All that is needed is each line of the entries holding the word "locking", copied as it stands.
- Opening Delimiter -
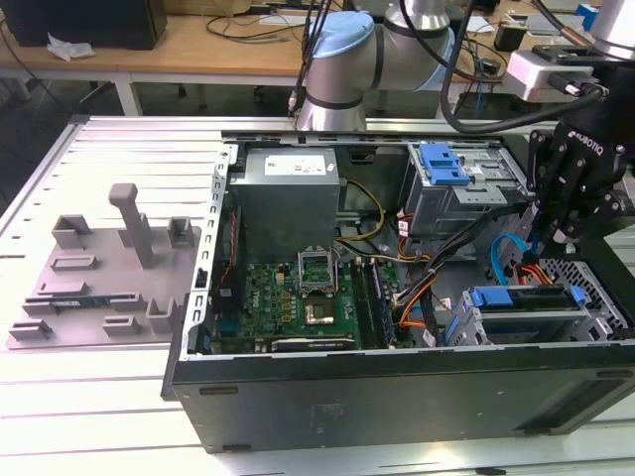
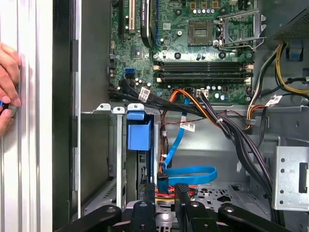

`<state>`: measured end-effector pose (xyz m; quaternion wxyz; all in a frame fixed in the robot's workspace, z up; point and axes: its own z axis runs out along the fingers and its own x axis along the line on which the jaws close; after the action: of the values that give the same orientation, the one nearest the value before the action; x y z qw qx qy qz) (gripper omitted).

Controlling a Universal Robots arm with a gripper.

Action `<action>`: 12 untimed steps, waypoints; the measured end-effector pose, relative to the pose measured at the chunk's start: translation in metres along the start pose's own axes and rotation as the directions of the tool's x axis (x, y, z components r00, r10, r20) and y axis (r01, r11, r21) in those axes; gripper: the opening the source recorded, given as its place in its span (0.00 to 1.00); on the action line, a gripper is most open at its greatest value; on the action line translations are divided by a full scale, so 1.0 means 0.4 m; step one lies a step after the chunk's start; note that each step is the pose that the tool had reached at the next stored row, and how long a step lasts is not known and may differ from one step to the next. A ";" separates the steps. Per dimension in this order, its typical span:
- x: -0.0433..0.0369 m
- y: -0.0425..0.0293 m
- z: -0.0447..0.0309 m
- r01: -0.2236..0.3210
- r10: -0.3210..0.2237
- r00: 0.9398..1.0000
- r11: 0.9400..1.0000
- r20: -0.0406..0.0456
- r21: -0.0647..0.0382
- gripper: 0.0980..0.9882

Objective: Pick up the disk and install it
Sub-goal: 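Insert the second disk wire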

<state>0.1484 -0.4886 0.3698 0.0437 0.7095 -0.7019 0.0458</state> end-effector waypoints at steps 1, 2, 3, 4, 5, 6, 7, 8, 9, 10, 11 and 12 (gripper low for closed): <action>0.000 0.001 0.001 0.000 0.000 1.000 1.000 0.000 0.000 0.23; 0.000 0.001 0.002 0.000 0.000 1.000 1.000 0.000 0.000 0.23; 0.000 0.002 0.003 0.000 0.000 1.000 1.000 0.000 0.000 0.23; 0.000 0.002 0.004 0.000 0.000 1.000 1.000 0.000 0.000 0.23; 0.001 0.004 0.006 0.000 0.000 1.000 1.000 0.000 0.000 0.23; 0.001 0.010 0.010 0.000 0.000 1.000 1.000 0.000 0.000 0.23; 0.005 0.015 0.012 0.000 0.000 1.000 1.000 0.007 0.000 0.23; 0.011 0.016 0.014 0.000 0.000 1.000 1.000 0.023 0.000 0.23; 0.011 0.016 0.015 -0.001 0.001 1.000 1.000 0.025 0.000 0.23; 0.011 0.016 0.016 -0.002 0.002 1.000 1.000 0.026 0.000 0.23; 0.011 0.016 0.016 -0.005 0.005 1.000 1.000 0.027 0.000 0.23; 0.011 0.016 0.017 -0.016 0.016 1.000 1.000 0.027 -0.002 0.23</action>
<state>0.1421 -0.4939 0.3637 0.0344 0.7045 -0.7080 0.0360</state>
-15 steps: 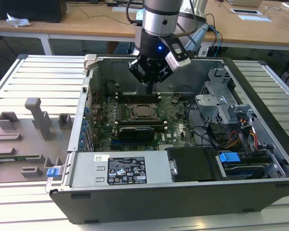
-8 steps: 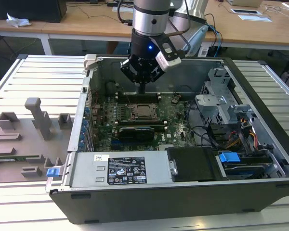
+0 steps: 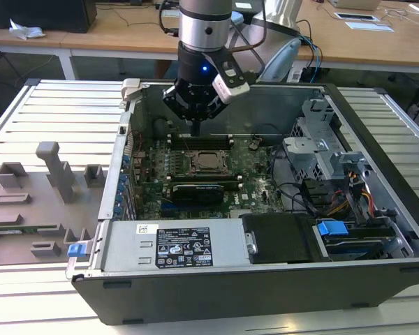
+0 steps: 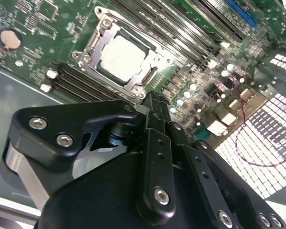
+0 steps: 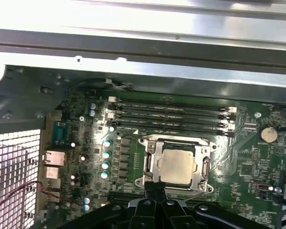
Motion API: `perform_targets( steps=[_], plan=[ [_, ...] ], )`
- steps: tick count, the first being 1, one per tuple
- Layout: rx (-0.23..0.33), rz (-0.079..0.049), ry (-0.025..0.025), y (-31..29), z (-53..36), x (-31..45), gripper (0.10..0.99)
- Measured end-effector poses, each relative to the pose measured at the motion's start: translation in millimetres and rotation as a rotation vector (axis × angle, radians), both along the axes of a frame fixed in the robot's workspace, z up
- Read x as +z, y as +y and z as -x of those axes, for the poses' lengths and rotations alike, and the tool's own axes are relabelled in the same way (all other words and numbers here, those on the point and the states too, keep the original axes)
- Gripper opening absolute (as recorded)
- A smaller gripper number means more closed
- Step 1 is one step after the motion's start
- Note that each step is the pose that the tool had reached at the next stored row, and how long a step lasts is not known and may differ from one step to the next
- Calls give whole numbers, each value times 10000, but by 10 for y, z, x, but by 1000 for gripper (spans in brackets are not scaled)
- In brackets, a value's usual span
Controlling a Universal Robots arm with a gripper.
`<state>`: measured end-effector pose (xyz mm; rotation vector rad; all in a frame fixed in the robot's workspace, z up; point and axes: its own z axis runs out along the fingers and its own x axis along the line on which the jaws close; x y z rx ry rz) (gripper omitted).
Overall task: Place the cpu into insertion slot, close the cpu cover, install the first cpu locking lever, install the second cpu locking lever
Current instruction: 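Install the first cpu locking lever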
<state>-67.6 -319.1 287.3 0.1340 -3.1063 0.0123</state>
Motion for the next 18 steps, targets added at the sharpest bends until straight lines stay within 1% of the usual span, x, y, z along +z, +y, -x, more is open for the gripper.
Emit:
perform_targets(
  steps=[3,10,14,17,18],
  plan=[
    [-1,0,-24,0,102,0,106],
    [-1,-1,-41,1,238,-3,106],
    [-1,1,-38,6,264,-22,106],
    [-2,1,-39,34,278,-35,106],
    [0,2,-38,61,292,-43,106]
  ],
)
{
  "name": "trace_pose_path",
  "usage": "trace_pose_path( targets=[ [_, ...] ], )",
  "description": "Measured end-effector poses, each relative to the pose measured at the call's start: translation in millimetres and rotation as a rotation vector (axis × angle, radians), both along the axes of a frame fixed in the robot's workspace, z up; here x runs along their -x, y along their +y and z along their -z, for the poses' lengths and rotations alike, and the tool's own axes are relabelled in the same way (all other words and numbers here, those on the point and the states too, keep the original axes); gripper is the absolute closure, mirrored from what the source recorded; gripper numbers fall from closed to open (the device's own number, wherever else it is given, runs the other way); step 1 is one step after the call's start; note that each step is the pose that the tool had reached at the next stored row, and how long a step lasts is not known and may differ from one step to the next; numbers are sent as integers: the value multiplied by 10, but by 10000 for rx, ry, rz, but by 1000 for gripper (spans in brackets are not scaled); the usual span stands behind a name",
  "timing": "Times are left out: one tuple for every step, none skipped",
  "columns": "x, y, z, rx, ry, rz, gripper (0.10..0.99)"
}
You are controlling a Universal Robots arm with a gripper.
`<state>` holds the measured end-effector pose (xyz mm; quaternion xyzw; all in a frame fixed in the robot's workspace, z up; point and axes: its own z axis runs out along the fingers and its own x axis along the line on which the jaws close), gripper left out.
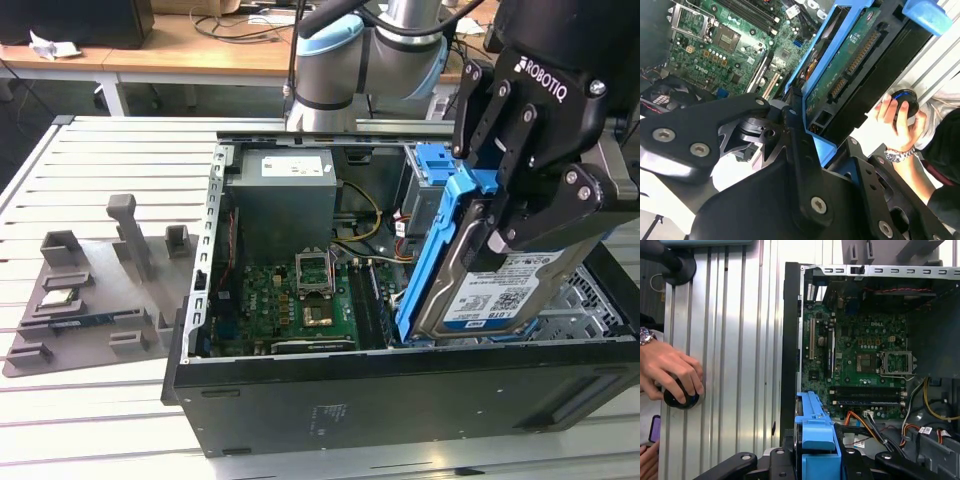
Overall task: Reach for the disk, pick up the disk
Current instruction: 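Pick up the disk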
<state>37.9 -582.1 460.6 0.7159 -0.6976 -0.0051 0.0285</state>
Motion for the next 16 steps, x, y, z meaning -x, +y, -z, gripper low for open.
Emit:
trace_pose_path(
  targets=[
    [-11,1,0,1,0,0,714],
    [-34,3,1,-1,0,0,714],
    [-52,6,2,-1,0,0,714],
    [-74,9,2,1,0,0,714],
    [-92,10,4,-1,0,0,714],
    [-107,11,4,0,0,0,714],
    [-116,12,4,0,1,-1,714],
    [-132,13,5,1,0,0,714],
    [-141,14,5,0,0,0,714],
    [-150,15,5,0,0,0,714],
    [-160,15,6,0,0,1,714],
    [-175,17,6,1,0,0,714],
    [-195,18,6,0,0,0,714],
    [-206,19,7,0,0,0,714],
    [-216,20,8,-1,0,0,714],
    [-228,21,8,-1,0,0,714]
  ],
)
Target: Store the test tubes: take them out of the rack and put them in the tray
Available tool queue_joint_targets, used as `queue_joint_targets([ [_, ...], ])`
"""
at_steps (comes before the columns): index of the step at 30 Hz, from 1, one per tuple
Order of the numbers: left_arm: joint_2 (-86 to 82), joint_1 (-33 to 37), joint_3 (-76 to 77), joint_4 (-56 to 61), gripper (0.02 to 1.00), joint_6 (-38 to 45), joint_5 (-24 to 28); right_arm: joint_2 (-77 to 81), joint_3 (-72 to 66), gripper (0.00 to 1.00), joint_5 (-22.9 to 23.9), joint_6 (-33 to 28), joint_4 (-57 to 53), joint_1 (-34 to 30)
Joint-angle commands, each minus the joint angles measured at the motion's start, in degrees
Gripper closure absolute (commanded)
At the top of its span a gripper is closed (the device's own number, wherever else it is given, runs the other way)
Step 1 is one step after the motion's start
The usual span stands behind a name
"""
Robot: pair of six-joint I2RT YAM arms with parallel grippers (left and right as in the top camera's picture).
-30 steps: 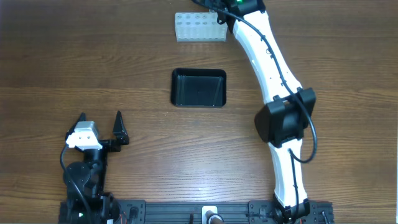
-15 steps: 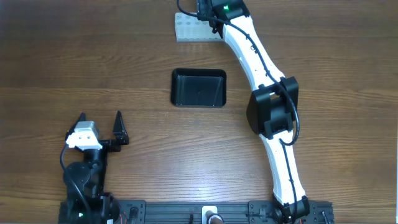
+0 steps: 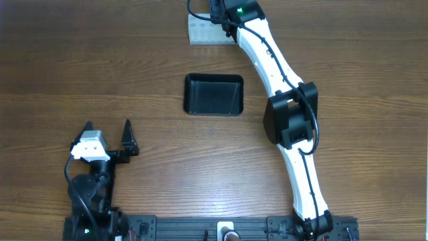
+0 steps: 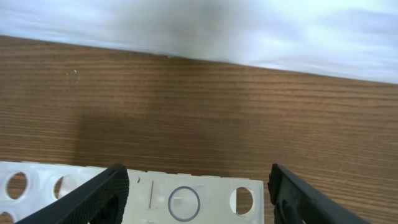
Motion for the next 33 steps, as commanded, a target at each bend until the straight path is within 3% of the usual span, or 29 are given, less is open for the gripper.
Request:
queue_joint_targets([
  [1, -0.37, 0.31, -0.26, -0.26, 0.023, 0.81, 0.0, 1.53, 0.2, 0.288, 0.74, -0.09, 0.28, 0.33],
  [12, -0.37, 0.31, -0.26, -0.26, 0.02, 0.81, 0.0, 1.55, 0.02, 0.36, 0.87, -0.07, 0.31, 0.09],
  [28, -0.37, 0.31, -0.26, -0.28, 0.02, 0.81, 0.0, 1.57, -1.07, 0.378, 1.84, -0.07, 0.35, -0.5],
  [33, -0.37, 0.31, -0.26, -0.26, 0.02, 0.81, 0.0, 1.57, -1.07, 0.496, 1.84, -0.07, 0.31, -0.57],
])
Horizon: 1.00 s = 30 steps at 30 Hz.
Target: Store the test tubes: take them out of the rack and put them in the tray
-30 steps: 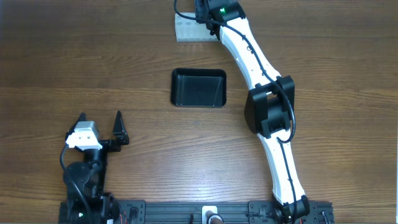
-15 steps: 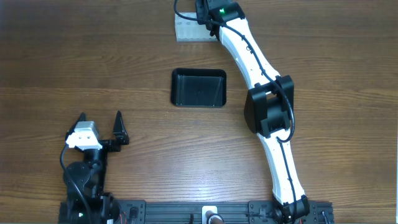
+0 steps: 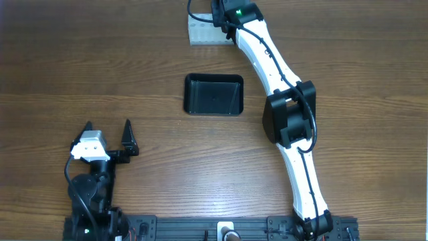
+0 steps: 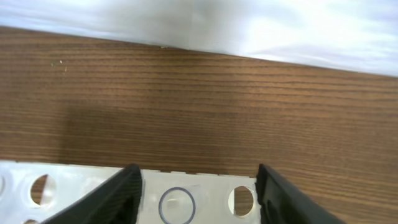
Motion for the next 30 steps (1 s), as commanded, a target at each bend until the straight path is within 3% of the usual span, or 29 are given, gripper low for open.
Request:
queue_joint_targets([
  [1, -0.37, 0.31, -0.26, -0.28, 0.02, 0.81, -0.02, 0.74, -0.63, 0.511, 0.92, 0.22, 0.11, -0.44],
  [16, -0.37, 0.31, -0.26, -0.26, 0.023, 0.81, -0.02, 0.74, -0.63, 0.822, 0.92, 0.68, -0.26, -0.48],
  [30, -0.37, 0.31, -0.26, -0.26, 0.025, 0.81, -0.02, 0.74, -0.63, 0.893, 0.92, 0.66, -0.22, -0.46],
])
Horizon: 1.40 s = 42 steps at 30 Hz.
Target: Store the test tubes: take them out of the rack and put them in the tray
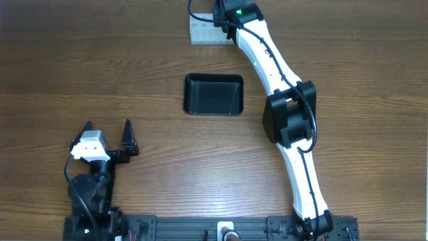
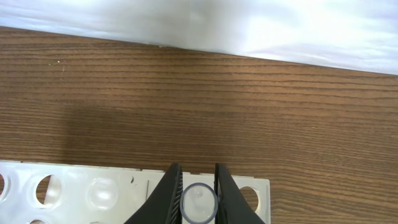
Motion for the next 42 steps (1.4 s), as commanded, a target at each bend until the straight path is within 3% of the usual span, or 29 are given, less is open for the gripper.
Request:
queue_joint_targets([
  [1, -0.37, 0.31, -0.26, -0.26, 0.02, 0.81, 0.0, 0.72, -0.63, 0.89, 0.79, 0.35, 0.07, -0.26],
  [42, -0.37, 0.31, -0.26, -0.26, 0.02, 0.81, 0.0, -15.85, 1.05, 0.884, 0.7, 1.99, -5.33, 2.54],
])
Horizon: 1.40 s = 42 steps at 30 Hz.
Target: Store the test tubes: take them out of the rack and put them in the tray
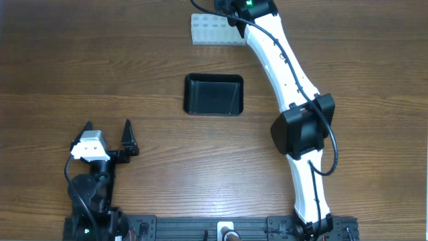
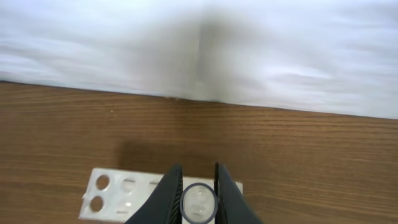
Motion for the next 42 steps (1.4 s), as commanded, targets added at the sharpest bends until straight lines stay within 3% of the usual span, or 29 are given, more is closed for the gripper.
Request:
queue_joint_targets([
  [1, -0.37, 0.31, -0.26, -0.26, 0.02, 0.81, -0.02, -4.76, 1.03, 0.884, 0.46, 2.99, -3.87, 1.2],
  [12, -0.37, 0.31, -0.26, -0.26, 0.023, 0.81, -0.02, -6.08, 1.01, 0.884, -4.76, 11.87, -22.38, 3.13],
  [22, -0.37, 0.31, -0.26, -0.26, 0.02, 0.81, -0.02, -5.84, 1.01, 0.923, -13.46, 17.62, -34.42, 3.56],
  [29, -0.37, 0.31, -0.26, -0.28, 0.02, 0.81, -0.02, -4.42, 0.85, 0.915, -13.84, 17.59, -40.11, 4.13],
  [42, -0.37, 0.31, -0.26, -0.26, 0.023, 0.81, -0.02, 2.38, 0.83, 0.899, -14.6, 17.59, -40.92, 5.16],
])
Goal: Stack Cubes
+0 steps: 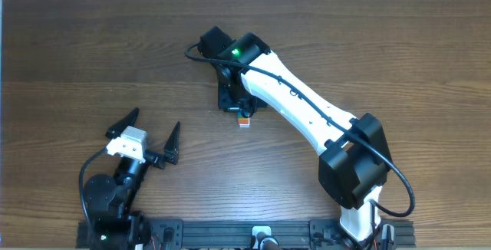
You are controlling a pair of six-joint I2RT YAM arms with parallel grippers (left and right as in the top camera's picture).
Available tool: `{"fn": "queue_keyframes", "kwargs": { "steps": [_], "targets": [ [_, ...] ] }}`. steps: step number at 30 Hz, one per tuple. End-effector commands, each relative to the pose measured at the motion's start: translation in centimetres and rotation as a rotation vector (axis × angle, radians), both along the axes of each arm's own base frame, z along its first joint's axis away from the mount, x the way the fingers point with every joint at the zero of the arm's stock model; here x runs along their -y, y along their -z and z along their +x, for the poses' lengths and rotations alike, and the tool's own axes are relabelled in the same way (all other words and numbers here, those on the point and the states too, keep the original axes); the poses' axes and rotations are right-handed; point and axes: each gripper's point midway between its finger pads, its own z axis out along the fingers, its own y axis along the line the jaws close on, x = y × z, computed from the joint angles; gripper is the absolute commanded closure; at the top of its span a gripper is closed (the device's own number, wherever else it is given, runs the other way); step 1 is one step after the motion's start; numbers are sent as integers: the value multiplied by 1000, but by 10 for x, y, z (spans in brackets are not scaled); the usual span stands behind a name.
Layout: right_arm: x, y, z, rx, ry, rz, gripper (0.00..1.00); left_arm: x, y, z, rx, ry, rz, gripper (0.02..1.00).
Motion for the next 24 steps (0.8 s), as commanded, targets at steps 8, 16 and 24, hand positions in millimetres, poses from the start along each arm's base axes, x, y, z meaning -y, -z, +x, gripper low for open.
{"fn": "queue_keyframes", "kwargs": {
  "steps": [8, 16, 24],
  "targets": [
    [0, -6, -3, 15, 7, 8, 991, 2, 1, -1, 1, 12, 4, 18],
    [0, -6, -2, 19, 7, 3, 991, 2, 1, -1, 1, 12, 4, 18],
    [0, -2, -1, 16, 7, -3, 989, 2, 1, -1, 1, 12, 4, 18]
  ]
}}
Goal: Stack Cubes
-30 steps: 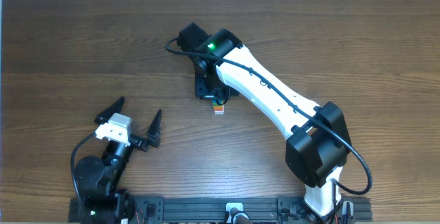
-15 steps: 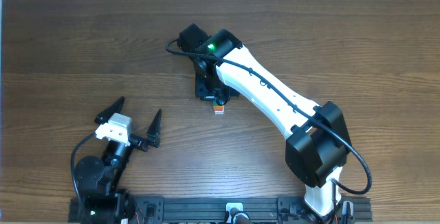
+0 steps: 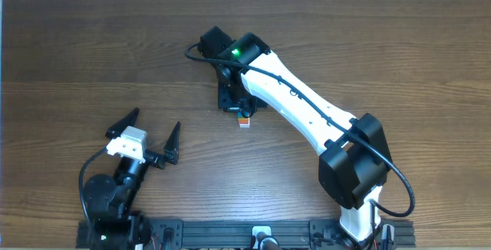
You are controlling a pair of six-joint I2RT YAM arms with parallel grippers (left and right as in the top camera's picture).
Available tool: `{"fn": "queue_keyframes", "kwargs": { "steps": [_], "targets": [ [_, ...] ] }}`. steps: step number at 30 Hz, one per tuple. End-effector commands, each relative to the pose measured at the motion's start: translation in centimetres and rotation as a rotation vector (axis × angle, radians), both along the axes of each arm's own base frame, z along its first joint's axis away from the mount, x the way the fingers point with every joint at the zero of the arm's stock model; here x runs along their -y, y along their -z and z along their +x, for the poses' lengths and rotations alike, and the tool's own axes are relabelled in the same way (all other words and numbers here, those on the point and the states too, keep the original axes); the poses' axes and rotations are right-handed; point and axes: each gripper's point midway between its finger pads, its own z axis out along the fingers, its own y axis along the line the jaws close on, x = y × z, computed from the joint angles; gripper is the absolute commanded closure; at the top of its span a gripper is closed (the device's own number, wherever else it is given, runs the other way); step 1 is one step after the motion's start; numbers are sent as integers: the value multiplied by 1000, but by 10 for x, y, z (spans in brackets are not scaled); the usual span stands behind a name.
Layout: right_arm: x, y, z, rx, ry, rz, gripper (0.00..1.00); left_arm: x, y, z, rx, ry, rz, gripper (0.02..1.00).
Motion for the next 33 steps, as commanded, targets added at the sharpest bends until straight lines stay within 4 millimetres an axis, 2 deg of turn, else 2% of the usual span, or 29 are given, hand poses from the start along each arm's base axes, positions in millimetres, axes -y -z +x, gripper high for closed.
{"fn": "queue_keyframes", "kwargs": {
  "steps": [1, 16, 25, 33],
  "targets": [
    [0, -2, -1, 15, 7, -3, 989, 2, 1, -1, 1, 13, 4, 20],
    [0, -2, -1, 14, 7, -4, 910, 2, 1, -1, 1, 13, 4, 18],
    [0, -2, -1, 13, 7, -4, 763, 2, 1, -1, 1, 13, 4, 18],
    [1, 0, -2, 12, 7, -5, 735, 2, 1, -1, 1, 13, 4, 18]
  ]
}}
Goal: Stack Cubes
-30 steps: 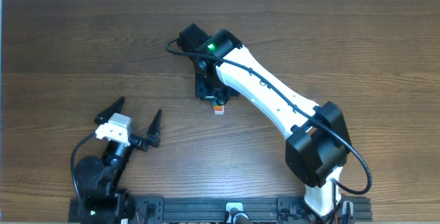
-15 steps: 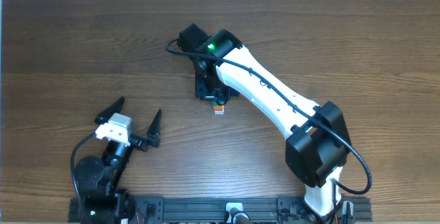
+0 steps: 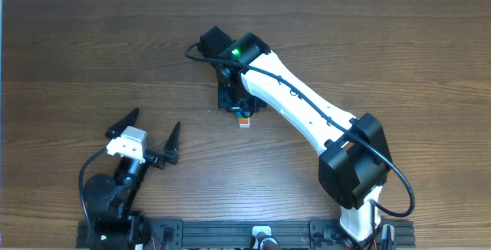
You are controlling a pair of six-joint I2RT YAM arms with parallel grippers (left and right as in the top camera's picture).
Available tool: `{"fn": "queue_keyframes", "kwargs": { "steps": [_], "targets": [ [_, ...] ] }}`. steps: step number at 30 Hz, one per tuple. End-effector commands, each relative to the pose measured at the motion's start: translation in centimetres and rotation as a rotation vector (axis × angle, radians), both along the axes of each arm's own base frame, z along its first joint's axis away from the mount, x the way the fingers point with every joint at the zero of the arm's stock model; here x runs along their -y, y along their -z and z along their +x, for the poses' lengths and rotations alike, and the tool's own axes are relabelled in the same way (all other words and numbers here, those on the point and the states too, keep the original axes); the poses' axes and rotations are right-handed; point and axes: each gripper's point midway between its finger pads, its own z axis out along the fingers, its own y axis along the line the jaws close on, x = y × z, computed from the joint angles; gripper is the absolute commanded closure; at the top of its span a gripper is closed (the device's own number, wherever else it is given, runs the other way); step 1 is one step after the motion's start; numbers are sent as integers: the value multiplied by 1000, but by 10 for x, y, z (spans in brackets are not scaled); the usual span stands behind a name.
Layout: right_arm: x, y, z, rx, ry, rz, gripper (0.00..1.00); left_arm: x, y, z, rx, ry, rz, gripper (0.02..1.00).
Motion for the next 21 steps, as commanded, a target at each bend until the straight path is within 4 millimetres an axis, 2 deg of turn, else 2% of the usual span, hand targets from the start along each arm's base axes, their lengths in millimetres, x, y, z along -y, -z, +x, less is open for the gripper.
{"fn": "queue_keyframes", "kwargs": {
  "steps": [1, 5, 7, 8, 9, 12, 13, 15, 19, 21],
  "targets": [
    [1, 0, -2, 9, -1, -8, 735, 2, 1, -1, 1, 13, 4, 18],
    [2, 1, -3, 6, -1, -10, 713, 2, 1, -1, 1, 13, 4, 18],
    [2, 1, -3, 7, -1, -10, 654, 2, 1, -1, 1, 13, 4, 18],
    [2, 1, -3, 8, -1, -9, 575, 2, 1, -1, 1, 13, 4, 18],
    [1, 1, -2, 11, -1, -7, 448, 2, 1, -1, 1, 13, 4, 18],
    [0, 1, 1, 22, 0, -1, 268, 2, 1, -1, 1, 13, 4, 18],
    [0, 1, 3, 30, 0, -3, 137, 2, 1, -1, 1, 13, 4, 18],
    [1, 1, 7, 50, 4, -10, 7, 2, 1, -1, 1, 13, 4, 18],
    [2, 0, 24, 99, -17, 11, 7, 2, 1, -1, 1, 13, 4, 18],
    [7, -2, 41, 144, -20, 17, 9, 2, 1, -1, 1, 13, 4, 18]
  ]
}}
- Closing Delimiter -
The answer:
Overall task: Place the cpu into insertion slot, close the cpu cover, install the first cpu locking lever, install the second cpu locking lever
Current instruction: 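Install the first cpu locking lever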

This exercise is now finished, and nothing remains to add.